Wednesday, February 04, 2009

December 4, 2008

Jacob's dream. Jacob's ladder. Images from our childhood Hebrew-school days, or a Chagall. Angels ascending. Angels descending. The scuffle of twelve stones battling to be his pillow. The bliss of their morphing into one. All of existence unified in purpose - to serve and envelope, comfort and praise the father of the Jewish people. Jacob's surprise at arriving here, at The Place - the central point of all creation - is attributed to kfitzas haderech, the miraculous folding of the earth, like an accordion, under the feet of the righteous lest he experience any delay in reaching his destination. The world bends, bows, kneels and submits to the core of Jewish existence. The soul of the Jewish people knows no subjugation to this-worldly endeavors, but rather just the opposite is true. There is no mother nature with which to contend. The physical laws of creation will gladly concede to the spiritual arrival of truth and oneness.

As the days of Chanukah approach, the smells and anxieties of an age-old war against the Jew resonates from its latest stop in Mumbai. The Greeks lay claim to one such stop as well. The darkness they brought upon the Jewish people can still be felt today, even well after their flame's estinguished - no shred of power, intellect, philosophy, prowess, beauty or importance can be attached to present day Greece. It is less than a shell of what it was. And yet, there once raged a mighty battle. Historians will know it was not so much mighty in number and noise, but mighty it surely was.

The Talmud tells of an encounter between Alexander the Great of Macedon, and Shimon the Righteous, the high-priest. Many years before the onslaught of Nazi-esque decrees and outright aggression, Alexander was entreated by the Kutim to raze the Jewish temple to the ground. Shimon HaTzaddik donned his priestly vestments, and came out of Jerusalem to greet the formidable army. Alexander immediately dismounted and prostrated himself, and among the gasps of his own men, explained that since his youth, the vision of this Righteous Jew went before him in battle. The season of miracles was beginning to take root. The Greeks eventually created every decree they could think of to divorce the Jewish people from spiritual connection: they defiled our daughters' purity (on the night of their wedding - by official decree), they banned any Torah learning or teaching, all doors must remain open lest one mitzvah be performed, they broke through the barriers of separation around the Temple (not a physical slight, a supremely spiritual slight), prohibited the daily offerings, and ultimately destroyed the Menorah and contaminated all its oil. Jews were even meant to parade their cattle through the streets having written on the horns, "we have no place in the God of Israel." Nothing truly spiritual could exist in Greece. Only Man, only nature. To them they were one and the same. There is no darkness darker than this.

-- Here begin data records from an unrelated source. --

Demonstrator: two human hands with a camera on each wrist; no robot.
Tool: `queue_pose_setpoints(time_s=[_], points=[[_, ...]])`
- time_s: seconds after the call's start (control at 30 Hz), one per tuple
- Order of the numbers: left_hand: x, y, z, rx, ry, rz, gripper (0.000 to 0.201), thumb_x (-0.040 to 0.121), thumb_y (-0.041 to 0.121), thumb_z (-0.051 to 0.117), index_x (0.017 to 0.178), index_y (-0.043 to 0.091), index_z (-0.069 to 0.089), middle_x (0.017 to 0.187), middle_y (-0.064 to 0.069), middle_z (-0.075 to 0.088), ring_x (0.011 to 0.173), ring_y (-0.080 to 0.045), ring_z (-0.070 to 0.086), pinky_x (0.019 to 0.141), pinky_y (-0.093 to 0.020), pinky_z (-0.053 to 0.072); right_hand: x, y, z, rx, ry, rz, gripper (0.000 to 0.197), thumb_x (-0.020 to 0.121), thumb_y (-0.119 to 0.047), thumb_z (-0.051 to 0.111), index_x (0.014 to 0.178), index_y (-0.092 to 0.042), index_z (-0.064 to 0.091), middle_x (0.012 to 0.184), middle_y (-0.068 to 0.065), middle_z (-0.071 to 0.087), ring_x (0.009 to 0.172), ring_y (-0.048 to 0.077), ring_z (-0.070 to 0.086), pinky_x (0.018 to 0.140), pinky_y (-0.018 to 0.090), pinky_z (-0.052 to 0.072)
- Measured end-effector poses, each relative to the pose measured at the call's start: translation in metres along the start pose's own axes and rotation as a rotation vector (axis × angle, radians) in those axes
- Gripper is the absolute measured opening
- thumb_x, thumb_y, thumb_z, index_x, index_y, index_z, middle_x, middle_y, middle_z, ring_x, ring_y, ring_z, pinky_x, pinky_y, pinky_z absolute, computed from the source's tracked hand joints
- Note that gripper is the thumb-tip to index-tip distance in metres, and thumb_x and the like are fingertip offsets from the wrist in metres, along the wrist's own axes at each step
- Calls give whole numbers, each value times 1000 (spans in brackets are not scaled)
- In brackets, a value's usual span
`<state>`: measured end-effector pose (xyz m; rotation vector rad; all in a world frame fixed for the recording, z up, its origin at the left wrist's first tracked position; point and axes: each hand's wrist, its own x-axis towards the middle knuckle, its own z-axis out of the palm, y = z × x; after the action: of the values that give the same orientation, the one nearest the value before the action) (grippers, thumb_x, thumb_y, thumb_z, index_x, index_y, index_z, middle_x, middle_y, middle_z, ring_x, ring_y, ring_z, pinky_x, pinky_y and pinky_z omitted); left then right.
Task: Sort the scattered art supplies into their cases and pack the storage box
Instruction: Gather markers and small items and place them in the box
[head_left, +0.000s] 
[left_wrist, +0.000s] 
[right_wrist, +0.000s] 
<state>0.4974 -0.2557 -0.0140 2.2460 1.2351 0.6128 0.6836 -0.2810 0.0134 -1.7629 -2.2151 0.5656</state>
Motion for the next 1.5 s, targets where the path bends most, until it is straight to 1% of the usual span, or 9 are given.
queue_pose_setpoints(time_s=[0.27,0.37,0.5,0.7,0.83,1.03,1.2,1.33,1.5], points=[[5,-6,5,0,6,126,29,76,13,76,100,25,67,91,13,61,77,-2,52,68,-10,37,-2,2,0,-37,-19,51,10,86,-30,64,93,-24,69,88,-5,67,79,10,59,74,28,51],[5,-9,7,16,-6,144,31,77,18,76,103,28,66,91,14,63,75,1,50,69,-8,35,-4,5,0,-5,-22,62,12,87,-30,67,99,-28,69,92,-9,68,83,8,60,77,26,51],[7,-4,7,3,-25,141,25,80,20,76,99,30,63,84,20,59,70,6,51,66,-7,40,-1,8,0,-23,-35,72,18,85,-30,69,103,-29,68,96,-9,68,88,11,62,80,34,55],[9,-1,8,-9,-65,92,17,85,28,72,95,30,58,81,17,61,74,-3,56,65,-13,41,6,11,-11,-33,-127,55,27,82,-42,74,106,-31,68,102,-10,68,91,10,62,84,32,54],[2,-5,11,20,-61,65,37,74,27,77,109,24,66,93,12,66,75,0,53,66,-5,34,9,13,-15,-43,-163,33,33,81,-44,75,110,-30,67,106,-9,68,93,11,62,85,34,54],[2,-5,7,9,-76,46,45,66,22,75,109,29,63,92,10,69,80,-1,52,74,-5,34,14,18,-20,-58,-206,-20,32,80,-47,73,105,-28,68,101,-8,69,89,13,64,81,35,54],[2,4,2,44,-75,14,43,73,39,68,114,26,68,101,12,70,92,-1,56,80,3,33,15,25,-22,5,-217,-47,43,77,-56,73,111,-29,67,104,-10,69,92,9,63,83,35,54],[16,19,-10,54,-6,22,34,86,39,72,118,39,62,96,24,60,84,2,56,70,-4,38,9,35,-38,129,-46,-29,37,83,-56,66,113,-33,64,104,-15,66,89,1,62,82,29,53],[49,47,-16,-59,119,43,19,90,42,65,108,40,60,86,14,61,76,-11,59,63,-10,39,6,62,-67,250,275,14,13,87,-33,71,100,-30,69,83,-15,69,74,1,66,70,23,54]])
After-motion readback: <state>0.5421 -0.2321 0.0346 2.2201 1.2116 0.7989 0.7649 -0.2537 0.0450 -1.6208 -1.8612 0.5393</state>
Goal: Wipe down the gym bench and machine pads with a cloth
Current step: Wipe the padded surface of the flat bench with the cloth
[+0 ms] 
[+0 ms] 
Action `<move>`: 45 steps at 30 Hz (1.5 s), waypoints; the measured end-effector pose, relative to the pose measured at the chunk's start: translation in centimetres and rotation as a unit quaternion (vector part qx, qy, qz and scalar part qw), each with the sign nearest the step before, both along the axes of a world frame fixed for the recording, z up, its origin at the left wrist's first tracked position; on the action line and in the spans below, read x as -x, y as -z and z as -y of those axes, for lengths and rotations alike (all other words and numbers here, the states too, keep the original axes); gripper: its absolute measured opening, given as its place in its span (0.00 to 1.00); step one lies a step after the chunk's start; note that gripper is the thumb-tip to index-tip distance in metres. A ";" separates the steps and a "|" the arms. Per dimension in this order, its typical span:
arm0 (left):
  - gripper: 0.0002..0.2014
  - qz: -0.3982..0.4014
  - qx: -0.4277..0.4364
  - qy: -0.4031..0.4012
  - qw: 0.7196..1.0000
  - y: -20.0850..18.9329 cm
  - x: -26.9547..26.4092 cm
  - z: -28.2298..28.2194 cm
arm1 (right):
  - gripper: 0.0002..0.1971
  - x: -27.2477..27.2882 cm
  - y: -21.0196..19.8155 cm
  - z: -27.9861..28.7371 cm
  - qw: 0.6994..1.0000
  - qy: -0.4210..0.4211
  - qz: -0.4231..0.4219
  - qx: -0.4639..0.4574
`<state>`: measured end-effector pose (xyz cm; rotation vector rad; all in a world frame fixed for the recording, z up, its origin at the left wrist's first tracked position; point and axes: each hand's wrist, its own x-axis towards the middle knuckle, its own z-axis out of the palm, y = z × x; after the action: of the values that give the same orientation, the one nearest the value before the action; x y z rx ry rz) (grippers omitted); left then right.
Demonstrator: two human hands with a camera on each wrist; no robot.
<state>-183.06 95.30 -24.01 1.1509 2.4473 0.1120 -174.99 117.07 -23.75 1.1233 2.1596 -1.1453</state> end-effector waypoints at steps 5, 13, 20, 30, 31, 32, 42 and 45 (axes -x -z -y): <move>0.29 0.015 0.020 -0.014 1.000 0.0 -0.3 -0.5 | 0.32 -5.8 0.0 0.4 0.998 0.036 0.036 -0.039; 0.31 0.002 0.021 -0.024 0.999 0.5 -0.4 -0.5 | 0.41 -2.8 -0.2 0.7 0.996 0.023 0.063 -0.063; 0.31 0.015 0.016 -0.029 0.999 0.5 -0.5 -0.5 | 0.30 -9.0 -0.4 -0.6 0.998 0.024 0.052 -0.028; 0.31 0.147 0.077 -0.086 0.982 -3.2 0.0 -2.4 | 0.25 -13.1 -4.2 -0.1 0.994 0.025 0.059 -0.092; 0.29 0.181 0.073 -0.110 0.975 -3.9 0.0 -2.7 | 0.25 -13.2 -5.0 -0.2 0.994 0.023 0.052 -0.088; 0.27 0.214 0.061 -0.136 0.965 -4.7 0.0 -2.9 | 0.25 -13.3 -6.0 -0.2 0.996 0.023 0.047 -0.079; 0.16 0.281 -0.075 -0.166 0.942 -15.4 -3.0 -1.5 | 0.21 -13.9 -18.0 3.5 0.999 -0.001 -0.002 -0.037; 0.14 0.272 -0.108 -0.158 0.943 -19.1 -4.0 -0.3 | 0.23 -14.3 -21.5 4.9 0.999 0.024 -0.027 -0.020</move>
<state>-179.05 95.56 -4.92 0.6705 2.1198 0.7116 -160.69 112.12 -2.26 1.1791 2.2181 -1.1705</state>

Our story, the story of Jacob, tells a very different tale. We live above and beyond the parameters of nature. As God created its laws, He also created their suspension. When we merit, we rise above the world and raise it up as well. When we don't, we, more than any other nation or creation, will be swallowed whole by its wrath. The designs of people whose dreams and spiritual rewards are no more than hedonistic physical indulgences of deflowering and conquering are once again set on targeting the Jew. The Greeks, Romans, Third Reich and many more have and will continue to mobilize their entire machinery - every ounce of energy, every penny, every person - to rid the world of the one Jew, sitting in the safety and silence of his own home, learning Torah, doing Mitzvot, and testifying to the Oneness of existence and sublime perfection of a kind, vengeful, just, omniscient, omnipotent and perfect God. May we be the lights that push away the darkness. May we find amidst the destruction of goodness, the reservoir of oil within. And may we merit the flame and Divine intervention to take what little oil we have to heights unimagined by mother nature and mortal man.